Really? What version of Perl, and what OS? Because that's wrong. What
should be in the input file is:

1
A
3
4
5

I got the same results as Paul, with:

Summary of my perl5 (revision 5.0 version 8 subversion 0) configuration:
Platform:
osname=linux, osvers=2.4.21-1.1931.2.393.entsmp,
archname=i386-linux-thread-multi uname='linux porky.devel.redhat.com
2.4.21-1.1931.2.393.entsmp #1 smp thu aug 14 14:47:21 edt 2003 i686
i686 i386 gnulinux ' config_args='-des -Doptimize=-O2 -g -pipe
-march=i386 -mcpu=i686 -Dmyhostname=localhost
-Dperladmin=root@localhost -Dcc=gcc -Dcf_by=Red Hat, Inc.
-Dinstallprefix=/usr -Dprefix=/usr -Darchname=i386-linux
-Dvendorprefix=/usr -Dsiteprefix=/usr
-Dotherlibdirs=/usr/lib/perl5/5.8.0 -Duseshrplib -Dusethreads
-Duseithreads -Duselargefiles -Dd_dosuid -Dd_semctl_semun -Di_db
-Ui_ndbm -Di_gdbm -Di_shadow -Di_syslog -Dman3ext=3pm -Duseperlio
-Dinstallusrbinperl -Ubincompat5005 -Uversiononly -Dpager=/usr/bin/less
-isr' hint=recommended, useposix=true, d_sigaction=define
usethreads=define use5005threads=undef useithreads=define
usemultiplicity=define useperlio=define d_sfio=undef
uselargefiles=define usesocks=undef use64bitint=undef use64bitall=undef
uselongdouble=undef usemymalloc=n, bincompat5005=undef


Xho
 
P

Paul Lalli

Abigail said:
Paul Lalli ([email protected]) wrote on MMMMCXCIII September MCMXCIII in
<URL:// and the input file now contains:
// 1
// 2
// 3
// 4
// 5
// 1
// A

Really? What version of Perl, and what OS?

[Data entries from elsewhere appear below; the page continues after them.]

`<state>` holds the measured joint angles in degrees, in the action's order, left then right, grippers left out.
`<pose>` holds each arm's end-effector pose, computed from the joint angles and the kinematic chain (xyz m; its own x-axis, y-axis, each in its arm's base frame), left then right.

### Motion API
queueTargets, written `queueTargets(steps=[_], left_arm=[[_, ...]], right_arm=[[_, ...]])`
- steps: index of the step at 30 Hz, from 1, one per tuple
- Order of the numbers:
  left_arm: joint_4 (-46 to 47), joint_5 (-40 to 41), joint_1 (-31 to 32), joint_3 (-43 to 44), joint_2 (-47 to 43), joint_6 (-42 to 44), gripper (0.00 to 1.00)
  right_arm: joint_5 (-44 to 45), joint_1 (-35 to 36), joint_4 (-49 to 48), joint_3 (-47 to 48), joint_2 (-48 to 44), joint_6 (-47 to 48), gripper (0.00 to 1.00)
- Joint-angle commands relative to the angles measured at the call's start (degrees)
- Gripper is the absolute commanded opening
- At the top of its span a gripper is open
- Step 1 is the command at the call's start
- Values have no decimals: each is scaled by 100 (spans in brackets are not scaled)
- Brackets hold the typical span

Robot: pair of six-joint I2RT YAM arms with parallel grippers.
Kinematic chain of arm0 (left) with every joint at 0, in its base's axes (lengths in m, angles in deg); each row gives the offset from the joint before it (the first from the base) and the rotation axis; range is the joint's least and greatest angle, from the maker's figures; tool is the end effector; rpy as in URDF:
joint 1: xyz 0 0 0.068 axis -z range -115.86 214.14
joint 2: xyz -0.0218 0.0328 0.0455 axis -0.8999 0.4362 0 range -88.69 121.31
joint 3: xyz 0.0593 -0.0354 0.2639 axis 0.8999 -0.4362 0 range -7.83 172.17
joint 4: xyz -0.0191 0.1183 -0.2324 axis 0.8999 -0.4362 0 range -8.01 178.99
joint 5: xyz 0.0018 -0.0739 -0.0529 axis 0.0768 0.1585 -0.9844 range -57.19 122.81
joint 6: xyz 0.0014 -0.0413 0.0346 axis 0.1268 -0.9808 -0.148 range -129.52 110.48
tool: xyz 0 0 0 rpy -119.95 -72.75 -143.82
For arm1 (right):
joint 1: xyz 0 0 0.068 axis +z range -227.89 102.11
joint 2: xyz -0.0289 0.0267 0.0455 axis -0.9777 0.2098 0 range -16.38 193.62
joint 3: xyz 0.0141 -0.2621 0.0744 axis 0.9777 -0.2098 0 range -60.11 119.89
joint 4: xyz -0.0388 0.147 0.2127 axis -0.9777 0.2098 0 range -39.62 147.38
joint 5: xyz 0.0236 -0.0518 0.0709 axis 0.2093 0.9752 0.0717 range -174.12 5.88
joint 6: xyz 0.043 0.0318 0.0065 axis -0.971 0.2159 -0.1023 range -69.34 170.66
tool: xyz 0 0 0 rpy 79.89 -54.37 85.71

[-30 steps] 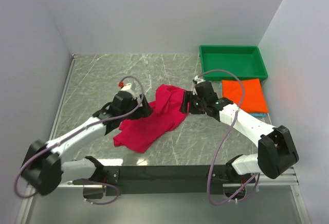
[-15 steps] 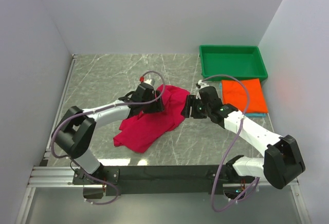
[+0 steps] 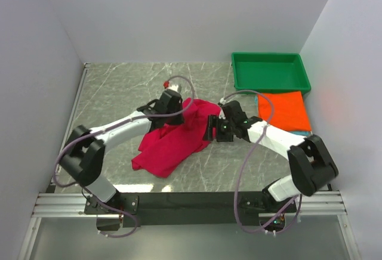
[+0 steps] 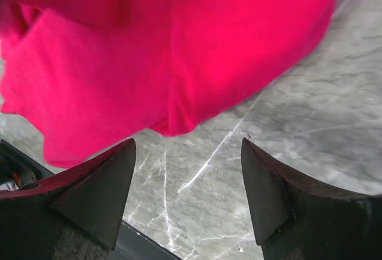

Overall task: Fold and stack the t-shirts
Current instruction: Flatten the tshirt out

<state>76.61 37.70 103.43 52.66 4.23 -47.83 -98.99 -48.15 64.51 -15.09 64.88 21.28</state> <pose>0.2729 -0.2193 0.2192 -0.7902 -0.1515 -0.5938 0.1201 0.9119 -0.3925 0.2405 0.1477 0.1945 -0.8877 0.0389 -0.4588 -0.2136 0.8479 0.4852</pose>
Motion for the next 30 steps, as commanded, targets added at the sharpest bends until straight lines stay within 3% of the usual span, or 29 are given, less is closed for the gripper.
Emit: queueTargets(steps=[1,6,12,22,30], left_arm=[[-692,872,-53,814,-897,569,1],[-1354,1383,-246,1623,-1434,1175,1],[-1644,1770,-579,2133,-1716,1606,1],[-1838,1498,-1072,2388,-1822,1501,1],[-1882,1401,-1178,2547,-1936,1475,1]], right_arm=[[-262,164,-69,481,399,-146,78],[-306,287,-68,806,830,-234,78],[-86,506,-16,947,726,-243,78],[177,1130,-182,1150,1050,-392,78],[1100,1465,-234,1414,1551,-709,76]])
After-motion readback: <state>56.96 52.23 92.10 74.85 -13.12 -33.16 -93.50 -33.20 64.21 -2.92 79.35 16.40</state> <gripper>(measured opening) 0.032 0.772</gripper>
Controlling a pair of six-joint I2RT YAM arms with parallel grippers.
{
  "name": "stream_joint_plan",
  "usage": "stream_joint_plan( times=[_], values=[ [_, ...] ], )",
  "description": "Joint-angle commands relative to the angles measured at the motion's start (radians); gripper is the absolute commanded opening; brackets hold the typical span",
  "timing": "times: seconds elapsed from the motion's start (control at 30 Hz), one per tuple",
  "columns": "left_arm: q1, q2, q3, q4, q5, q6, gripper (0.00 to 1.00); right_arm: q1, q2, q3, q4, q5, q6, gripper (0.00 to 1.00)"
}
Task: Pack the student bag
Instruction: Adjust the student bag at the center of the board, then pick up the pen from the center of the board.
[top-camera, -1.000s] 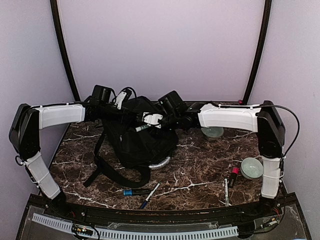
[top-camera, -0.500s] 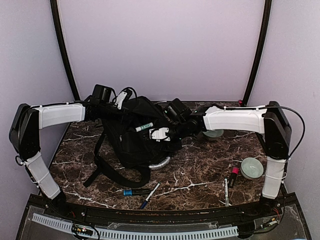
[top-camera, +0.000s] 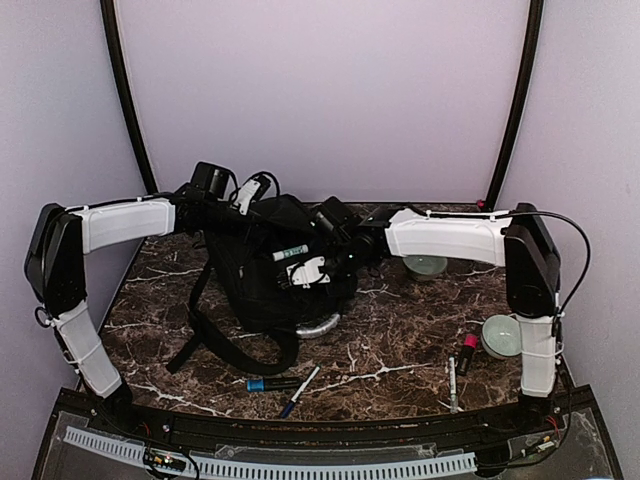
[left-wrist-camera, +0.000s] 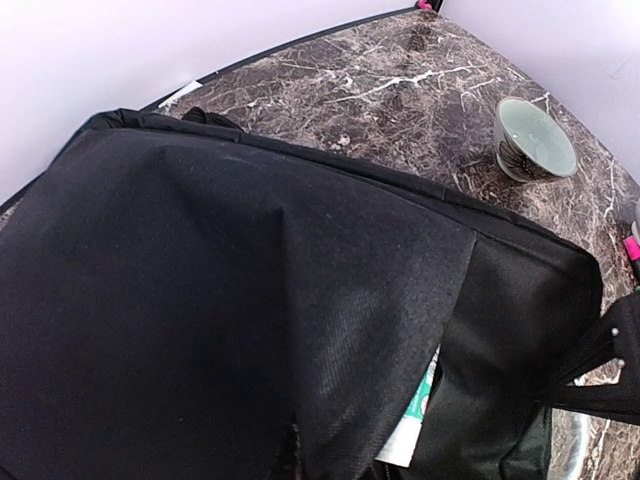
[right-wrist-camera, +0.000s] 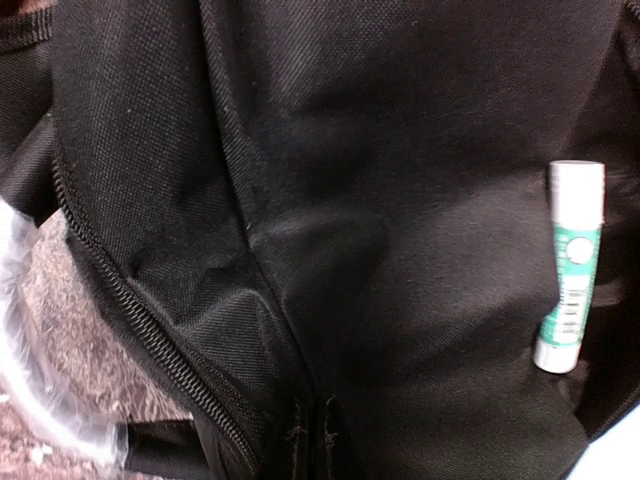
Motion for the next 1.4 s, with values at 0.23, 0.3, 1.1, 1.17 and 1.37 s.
stream_joint_plan(
  times=[0.23,0.3,1.1,1.17,1.37],
  values=[
    [0.022,0.156,0.455,-0.224,-0.180,0.149,0.00,-0.148,-0.193,0.346,-0.124,-0.266,0.101,0.00],
    [0.028,0.172,0.521,-0.252,-0.253,0.155,0.00,-0.176,-0.216,0.343,-0.088,-0.282,0.123,0.00],
    [0.034,0.137,0.217,-0.005,-0.112,-0.103,0.00,-0.228,-0.310,-0.181,0.017,-0.329,0.162,0.20],
    [0.034,0.135,0.200,0.011,-0.103,-0.115,0.00,-0.209,-0.330,-0.178,-0.035,-0.404,0.187,0.30],
    [0.035,0.132,0.205,0.014,-0.037,-0.164,0.00,-0.039,-0.335,-0.233,-0.072,-0.412,0.221,0.36]
  ],
)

I have access to three perl's:
"This is perl, v5.8.0 built for sun4-solaris"
"This is perl, v5.8.2 built for sun4-solaris-thread-multi"
"This is perl, v5.8.4 built for MSWin32-x86-multi-thread"

All three produce the same result
Because that's wrong. What
should be in the input file is:

1
A
3
4
5

That's what I would expect... and that is what I receive when I seek to
the current position as Xho suggested earlier today. From the
documentation of seek, I would say this is a known issue? <shrug>

Paul Lalli
 
E

Eric Amick

Paul's post surprised me too, but I repeated his result on my W98 box
(perl 5.8.0). On Linux I get the expected result.

Explicitly using seek() produced the expected result on W98 as well.

ANSI C (which underlies PerlIO on some systems) requires a file
positioning call such as seek() when switching from reading to writing
or vice versa, otherwise the result is undefined.